Nationaler Bildungsbericht

6% der Jugendlichen verließen 2016 die Schule ohne einen Hauptabschluss. Das waren ca. 50.000 Schulabgänger im Jahre 2016. Damit verfehlt fast jeder zehnte Jugendliche in der Jahrgangstufe Neun den Mindeststandard beim Lesen. Es ist vornehmlich ein Anstieg an ausländischen Jugendlichen zu verzeichnen. Dagegen stieg der Anteil der Schulabsolventen mit Abitur binnen 10 Jahren von 34% auf 43% im Jahre 2016. Es besteht nach wie vor ein entscheidener Zusammenhang zwischen sozialer Herkunft und Bildungserfolg.

Nur knapp ein Viertel der Kinder von Eltern mit einer beruflichen Ausbildung ohne Abitur studieren. Bei Akademikerkindern liegt der Anteil dagegen bei mehr als drei Viertel.

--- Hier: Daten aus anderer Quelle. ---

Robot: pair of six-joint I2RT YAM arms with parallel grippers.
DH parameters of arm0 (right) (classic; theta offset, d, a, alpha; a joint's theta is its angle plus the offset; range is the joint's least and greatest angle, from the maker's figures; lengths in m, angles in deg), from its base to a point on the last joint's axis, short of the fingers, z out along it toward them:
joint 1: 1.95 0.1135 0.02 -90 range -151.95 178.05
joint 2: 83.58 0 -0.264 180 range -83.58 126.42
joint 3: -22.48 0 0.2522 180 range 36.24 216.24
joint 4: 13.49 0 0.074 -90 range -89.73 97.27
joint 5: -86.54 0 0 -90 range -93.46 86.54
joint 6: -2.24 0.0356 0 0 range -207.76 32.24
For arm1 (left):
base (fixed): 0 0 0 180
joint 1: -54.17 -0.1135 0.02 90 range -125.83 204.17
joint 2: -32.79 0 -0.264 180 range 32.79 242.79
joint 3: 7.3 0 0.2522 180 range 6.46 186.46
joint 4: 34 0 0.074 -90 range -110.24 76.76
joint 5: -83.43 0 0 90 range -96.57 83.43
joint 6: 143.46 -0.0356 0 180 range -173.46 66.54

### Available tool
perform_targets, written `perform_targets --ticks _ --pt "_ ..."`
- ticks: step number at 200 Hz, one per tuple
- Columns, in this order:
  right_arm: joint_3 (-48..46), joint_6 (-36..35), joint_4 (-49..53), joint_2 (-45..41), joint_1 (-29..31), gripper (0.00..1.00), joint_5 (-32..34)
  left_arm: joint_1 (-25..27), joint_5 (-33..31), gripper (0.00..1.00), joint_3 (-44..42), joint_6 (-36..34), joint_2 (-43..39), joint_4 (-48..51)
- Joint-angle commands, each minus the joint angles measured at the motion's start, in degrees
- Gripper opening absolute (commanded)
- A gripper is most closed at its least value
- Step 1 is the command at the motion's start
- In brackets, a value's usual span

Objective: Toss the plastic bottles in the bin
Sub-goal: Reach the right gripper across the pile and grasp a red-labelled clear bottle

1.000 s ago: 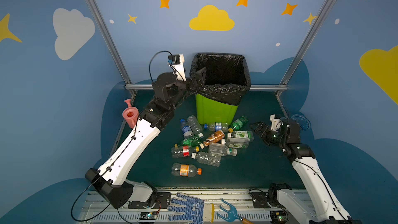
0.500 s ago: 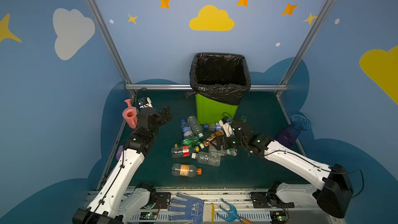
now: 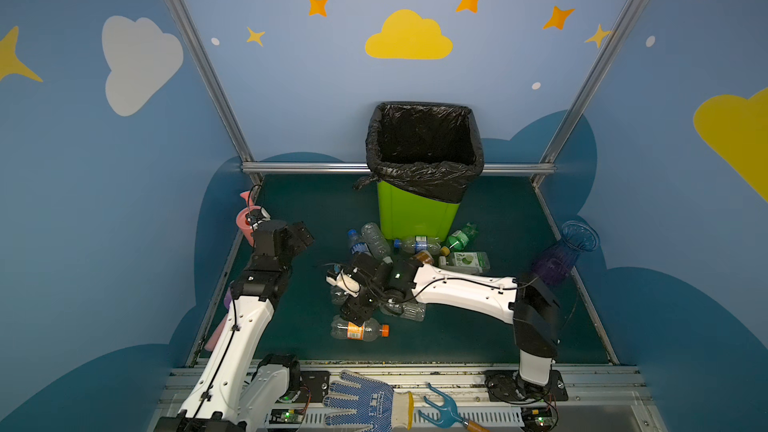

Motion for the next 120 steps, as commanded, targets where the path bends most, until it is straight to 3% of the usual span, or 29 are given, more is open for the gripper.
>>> perform_targets --ticks 1,55,120 --pt "3.53 -5.12 8.31 2.41 1.2 0.81 1.86 -1.11 0.55 1.0 -1.01 0.29 -1.16 1.25" --pt "10.07 -10.01 15.99 9.84 4.23 0.8 5.0 -2.46 1.72 1.0 -2.35 1.33 -1.59 1.35" --pt "17.2 -13.55 21.58 17.26 7.08 0.72 7.28 -3.29 2.31 1.0 -2.86 1.6 -1.45 1.45"
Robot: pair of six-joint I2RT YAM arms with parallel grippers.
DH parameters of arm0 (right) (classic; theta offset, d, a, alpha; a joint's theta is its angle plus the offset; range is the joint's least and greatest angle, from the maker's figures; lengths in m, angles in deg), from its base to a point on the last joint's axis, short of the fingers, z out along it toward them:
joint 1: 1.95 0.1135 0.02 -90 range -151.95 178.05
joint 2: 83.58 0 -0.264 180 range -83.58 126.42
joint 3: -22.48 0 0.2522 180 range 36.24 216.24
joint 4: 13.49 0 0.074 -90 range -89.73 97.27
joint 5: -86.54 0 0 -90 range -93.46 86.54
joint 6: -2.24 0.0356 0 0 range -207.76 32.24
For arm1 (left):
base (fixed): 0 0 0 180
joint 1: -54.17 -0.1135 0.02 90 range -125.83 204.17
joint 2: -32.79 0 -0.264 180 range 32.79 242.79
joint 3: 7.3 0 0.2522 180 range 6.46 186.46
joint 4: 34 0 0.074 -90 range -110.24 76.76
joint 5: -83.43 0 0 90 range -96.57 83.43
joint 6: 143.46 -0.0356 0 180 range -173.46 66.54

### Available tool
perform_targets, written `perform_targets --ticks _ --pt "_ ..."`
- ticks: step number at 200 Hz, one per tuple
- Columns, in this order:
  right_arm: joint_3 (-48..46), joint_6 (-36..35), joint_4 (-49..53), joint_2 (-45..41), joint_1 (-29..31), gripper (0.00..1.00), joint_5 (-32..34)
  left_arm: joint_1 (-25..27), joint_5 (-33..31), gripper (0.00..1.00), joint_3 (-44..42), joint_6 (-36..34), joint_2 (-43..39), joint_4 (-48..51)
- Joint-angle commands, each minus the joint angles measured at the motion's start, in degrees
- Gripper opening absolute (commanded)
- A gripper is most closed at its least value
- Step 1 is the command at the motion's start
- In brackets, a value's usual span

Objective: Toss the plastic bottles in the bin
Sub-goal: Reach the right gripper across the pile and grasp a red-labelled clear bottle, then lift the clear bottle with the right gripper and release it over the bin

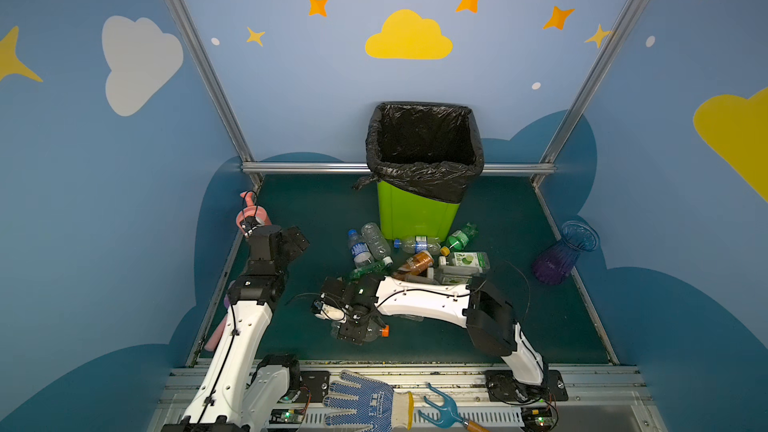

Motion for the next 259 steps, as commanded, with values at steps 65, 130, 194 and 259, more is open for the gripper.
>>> perform_targets --ticks 65,130,194,259 --pt "7.83 -1.97 7.03 5.02 1.65 0.52 3.71 -0.87 0.66 1.0 -0.69 0.49 -0.16 0.63" --pt "11.99 -5.2 5.76 -10.13 -1.93 0.42 11.66 -1.27 0.91 1.0 -0.78 0.3 0.32 0.18" --pt "15.33 -30.06 -28.28 -34.28 -9.55 0.42 28.35 -0.86 7.91 1.0 -1.37 -4.19 4.23 -2.57" --pt "35.13 -13.58 -23.04 -25.55 -35.32 0.45 7.22 13.07 -2.87 1.0 0.3 -10.07 7.25 -2.93"
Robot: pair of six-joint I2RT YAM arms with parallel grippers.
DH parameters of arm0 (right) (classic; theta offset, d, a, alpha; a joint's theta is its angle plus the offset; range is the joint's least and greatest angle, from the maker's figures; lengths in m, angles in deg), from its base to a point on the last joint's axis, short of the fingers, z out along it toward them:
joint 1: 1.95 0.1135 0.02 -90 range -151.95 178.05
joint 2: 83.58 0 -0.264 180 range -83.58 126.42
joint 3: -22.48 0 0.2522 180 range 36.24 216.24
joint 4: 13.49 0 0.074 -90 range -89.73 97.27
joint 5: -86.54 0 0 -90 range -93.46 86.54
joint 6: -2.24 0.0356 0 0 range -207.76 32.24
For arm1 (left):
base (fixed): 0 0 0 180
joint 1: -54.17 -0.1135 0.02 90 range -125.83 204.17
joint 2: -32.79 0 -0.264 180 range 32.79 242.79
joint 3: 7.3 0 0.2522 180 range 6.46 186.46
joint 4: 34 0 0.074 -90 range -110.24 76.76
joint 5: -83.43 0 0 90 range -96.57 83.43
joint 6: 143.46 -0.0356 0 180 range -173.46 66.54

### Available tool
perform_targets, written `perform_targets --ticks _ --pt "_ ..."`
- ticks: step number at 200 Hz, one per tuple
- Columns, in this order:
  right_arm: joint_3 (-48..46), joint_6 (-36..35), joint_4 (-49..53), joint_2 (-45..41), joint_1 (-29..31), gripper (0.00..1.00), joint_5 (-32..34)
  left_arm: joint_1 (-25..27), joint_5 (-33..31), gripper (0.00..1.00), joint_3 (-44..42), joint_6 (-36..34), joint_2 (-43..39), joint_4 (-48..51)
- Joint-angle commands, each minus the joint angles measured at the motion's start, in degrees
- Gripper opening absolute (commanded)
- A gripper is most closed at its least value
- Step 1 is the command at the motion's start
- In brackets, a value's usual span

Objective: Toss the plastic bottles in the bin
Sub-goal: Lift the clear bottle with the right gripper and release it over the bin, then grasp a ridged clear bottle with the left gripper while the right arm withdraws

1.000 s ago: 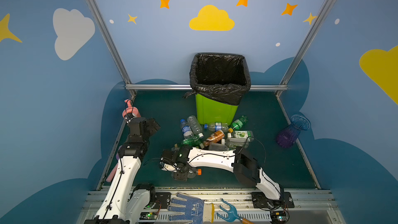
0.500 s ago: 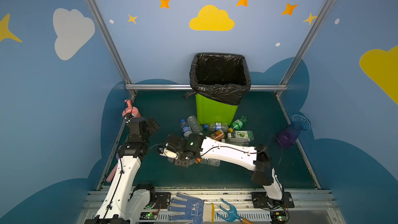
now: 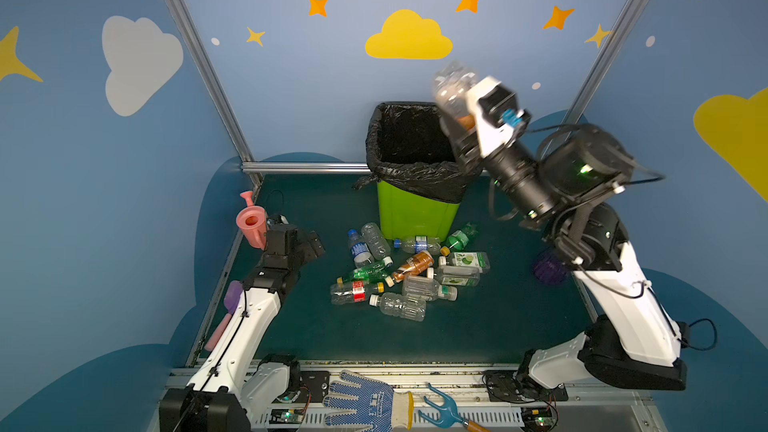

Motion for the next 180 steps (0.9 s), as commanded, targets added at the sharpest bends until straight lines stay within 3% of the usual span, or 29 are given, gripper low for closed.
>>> perform_targets --ticks 1,23,33,54,70,128,180 --pt "10.08 11.21 11.19 12.98 -9.86 0.45 -10.84 5.68 -6.45 1.0 1.63 -4.33 0.74 -0.69" --pt "30.51 17.54 25.78 29.06 -16.49 0.5 -15.13 11.98 -10.57 1.0 3.27 -8.22 1.82 -0.55" --pt "31.98 20.74 26.2 31.53 -19.15 0.56 -15.14 14.61 -12.14 1.0 3.74 -10.14 2.11 -0.34" --pt "27.23 28.06 21.8 28.57 -24.14 0.77 -17.96 19.99 -14.51 1.0 3.74 -15.7 1.45 -0.1" --pt "23.08 29.1 17.09 23.61 -24.48 0.91 -17.93 24.25 -15.57 1.0 2.91 -20.44 -0.13 -0.87" --pt "8.71 29.62 6.25 6.81 -21.08 0.93 -18.34 39.08 -11.88 1.0 2.84 -34.64 0.44 0.05" --pt "-19.53 31.66 0.47 -9.47 -24.43 0.95 -11.36 47.57 -4.93 1.0 7.27 -42.04 9.94 6.65"
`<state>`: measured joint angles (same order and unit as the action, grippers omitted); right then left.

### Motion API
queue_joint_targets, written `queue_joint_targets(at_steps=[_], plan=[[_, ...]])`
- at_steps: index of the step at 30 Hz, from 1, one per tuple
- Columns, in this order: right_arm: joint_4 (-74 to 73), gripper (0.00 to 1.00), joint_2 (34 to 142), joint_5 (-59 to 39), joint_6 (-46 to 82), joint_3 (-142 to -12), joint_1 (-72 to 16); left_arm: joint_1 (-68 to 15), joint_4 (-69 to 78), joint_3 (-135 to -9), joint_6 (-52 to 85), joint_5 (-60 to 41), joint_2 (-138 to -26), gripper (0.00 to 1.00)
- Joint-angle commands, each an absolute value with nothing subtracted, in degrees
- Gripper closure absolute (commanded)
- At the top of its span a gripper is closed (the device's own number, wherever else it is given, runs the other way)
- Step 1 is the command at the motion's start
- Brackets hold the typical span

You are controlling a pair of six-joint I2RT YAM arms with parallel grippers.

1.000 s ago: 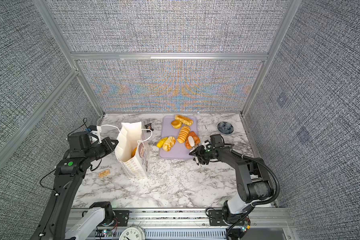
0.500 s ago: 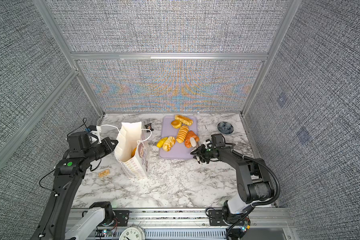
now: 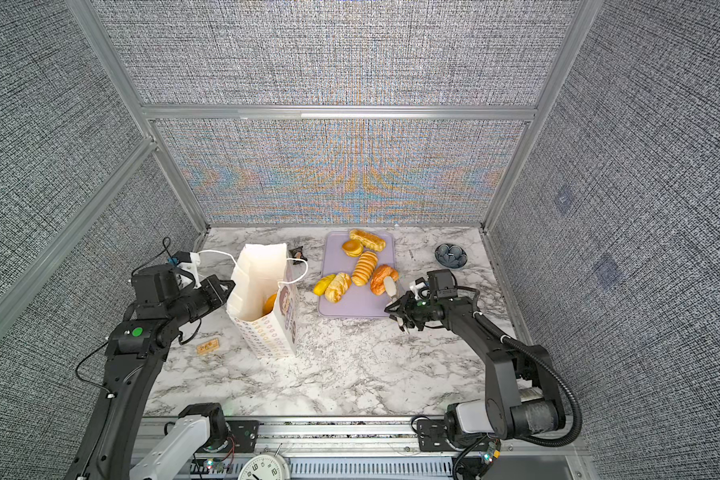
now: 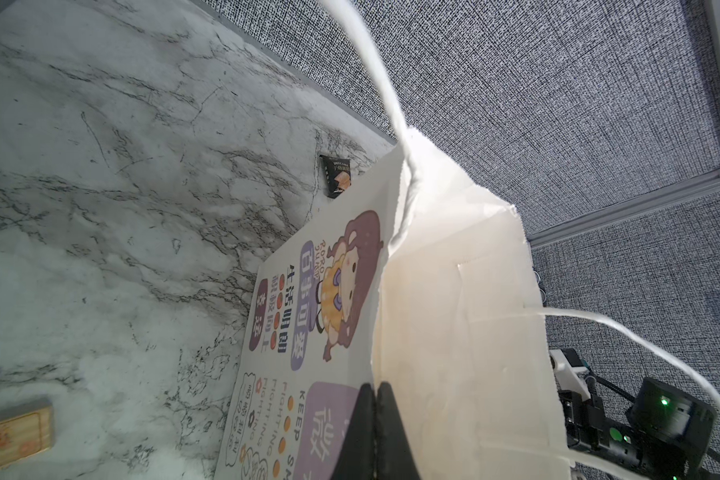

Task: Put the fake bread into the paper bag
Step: 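Lower the tongs onto the orange croissant on the tray and pinch it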

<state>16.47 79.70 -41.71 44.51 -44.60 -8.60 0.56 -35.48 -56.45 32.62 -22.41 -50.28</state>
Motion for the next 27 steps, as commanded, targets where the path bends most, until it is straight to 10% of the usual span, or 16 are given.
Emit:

Aufgrund steigender Geburtenzahlen und der Zuwanderung nach Deutschland kommen immer mehr Kinder und Jugendliche in die Kindergärten und Schulen. Für das Bildungssystem ist daher erforderlich, dass diese beiden Institutionen weiterhin und besser ausgestattet werden.

12. Juni 2018

Karlsruher Urteil zum NC

Neuregelungen sollen bis zum 31.12.2019 getroffen werden.

 

Das Bundesverfassungsgericht hält Anpasungen des Verfahrens für notwendig. Die Wartezeit soll nicht unendlich ansteigen können, sondern durch einen Maximalwert begrenzt werden; gleichzeitig darf der Anteil von 20 % der Studienplätze, die nach Wartezeit vergeben werden, nicht erhöht werden.

 

Im AdH soll die Bedeutung der Abiturleistung geringer ausfallen. Eine Standartisierung und Strukturierung der eingesetzten Eignungsprüfungsverfahren und Auswahlkriterien muss gewährleistet werden.

 

Hochschulen dürfen den durch das jeweilige Bundesland vorgegebenen Kriterienkatalog für das AdH nicht selbstständig erweitern. Im AdH soll das Gewicht der Ortspräferenz verringert werden und in der Abiturbestennote soll ausgeschlossen werden, dass Erfolgschancen durch eine vermeintlich ungünstige Ortswahl oder durch eine Beschränkung der Ortswünsche verringert werden.

 

Das bisherige Verfahren bleibt bis zum Wintersemester 2019/2020 (einschließlich) in Kraft.

12. Juni 2018

Bachelor-Absolventen

Wie erfolgreich ist der Bachelorabschluss? Die Bologna-Entscheidung vor 10 Jahren wollte eine Reform der Studienabschlüsse mit der Chance, Jungakademiker mindestens ein Jahr früher ins Berufsleben starten zu lassen. Die Praxis sieht häufig ganz anders aus.

 

Oftmals können reine Bachelor-Absolventen die Erwartungen kleinerer und mittlerer Unternehmen nicht erfüllen. Sie haben erste akademische Kenntnisse, sind aber noch keine wirklichen Akademiker. Es wird das Fehlen von methodischen, persönlichen und sozialen Kompetenzen kritisiert, wie eine Umfrage der Industrie- und Handelskammer ergeben hat.

 

Ein großer Prozentsatz der Bachelor-Absolventen streben ein Masterstudium an, aber die Unis bieten deutlich weniger Masterstudienplätze an, als nachgefragt.